Economia

Descoberta de megadepósito de lítio na China altera cenário da transição energética

Descoberta de megadepósito de lítio na China altera cenário da transição energética

Nova reserva reforça domínio chinês na cadeia de baterias e desafia restrições dos EUA

A recente descoberta de uma gigantesca reserva de lítio na China pode redefinir a geopolítica da transição energética, consolidando ainda mais a posição chinesa no mercado global de baterias. De acordo com o Serviço Geológico da China, a nova jazida pode elevar a participação do país nas reservas mundiais de lítio de 6% para 16,5%, colocando a China como o segundo maior detentor do minério, atrás apenas da Bolívia.

A professora Ana Carolina Russo, especialista em engenharia de minas da USP, analisa os impactos dessa descoberta e destaca a crescente rivalidade entre China e Estados Unidos pelo domínio do setor.

A importância do lítio e os desafios para a América do Sul

O lítio é um insumo essencial para a produção de baterias de veículos elétricos e armazenamento de energia renovável.
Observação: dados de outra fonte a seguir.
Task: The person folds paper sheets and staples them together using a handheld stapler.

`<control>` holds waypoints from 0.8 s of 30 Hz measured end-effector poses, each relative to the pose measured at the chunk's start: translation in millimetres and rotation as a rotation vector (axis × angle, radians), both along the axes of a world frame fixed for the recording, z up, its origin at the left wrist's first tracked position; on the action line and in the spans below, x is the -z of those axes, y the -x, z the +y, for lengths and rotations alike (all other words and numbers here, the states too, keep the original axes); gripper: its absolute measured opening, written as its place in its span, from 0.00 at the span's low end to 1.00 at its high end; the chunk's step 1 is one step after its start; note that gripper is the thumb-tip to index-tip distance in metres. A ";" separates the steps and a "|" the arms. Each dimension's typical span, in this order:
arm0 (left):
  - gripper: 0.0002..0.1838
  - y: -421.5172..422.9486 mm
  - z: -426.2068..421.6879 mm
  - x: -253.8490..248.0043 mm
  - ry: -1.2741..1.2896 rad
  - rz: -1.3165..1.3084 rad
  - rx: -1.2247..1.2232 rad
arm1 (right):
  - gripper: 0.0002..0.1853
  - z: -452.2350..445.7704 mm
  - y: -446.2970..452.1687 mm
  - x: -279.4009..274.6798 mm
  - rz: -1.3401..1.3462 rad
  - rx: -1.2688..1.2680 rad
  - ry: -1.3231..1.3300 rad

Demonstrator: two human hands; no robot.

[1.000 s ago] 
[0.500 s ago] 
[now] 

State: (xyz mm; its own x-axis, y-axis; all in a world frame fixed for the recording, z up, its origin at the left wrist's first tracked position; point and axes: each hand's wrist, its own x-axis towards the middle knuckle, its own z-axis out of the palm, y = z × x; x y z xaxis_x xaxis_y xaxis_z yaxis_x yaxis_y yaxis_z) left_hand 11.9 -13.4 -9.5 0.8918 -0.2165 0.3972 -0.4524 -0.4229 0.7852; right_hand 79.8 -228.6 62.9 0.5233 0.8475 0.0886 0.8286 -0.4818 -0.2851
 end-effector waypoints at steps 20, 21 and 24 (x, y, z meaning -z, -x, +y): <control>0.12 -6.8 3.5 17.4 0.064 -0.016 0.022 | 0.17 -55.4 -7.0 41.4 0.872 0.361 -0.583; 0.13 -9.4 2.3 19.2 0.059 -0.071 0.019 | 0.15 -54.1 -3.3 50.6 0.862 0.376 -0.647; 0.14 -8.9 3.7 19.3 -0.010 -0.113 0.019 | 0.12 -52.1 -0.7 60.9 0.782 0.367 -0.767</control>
Embora frequentemente comparado ao petróleo por seu valor estratégico, sua exploração envolve desafios técnicos, econômicos e ambientais.

A América do Sul, especialmente a região conhecida como Triângulo do Lítio (Argentina, Bolívia e Chile), possui as maiores reservas do mundo, mas enfrenta dificuldades para agregar valor à produção. “Apesar das grandes jazidas, a região ainda depende de investimentos em tecnologia e infraestrutura para competir com países como China e Austrália, que possuem operações mais avançadas”, explica Ana Carolina.

Alternativas ao lítio e o avanço da tecnologia

A crescente demanda pelo minério tem impulsionado a pesquisa por materiais alternativos. As baterias de sódio-íon, que utilizam um elemento mais abundante e barato, já começaram a ser produzidas por empresas chinesas como a CATL, mas ainda apresentam menor eficiência energética. Outras inovações, como baterias de estado sólido e baseadas em magnésio e enxofre, também estão em desenvolvimento, mas enfrentam desafios técnicos antes de se tornarem viáveis comercialmente.

“A inovação tecnológica será fundamental para reduzir a dependência do lítio e minimizar os impactos ambientais da mineração”, ressalta Russo.

Disputa entre China e EUA pelo controle da cadeia produtiva

A China já domina a cadeia produtiva do lítio, refinando cerca de 60% do minério mundial e liderando a fabricação de baterias. Empresas como Ganfeng Lithium e CATL controlam grande parte da extração e do processamento global. Em contrapartida, os Estados Unidos têm investido na reestruturação de sua indústria para reduzir a dependência da China, mas ainda estão longe de alcançar a autossuficiência no setor.

“A disputa pelo lítio reflete a crescente importância estratégica do mineral na economia global. Países que conseguirem dominar sua produção e tecnologia estarão em posição de liderança no futuro”, analisa a professora.

A consultoria Rystad Energy prevê que, apesar das tarifas impostas pelos EUA e Europa sobre veículos elétricos chineses, fabricantes como BYD e CATL continuarão expandindo suas operações para mercados internacionais, transferindo parte da produção para países parceiros.

Oportunidades para o Brasil

O Brasil possui reservas significativas de lítio, estimadas em 730 mil toneladas, principalmente no Vale do Jequitinhonha (MG). Com a recente flexibilização das normas de exportação, o país pode se tornar um importante fornecedor global. No entanto, especialistas alertam que o maior potencial econômico está na industrialização do lítio.

“O Brasil precisa investir na cadeia produtiva para fabricar baterias e agregar valor ao minério, em vez de apenas exportá-lo como matéria-prima”, destaca Ana Carolina. Além disso, a sustentabilidade da mineração e a reciclagem de baterias são pontos fundamentais para garantir um crescimento responsável do setor.

Sustentabilidade e o futuro do lítio

A extração de lítio exige grandes volumes de água e pode causar impactos ambientais significativos, especialmente em regiões áridas. A reciclagem de baterias surge como uma solução para reduzir a dependência da mineração e mitigar danos ambientais.

“O futuro do lítio dependerá da capacidade dos países de equilibrar inovação, sustentabilidade e políticas industriais. Quem dominar essa equação estará na vanguarda da economia global”, conclui a especialista.

A análise se baseia em dados do Serviço Geológico da China, United States Geological Survey, Agência Nacional de Mineração e relatórios da International Energy Agency e BloombergNEF.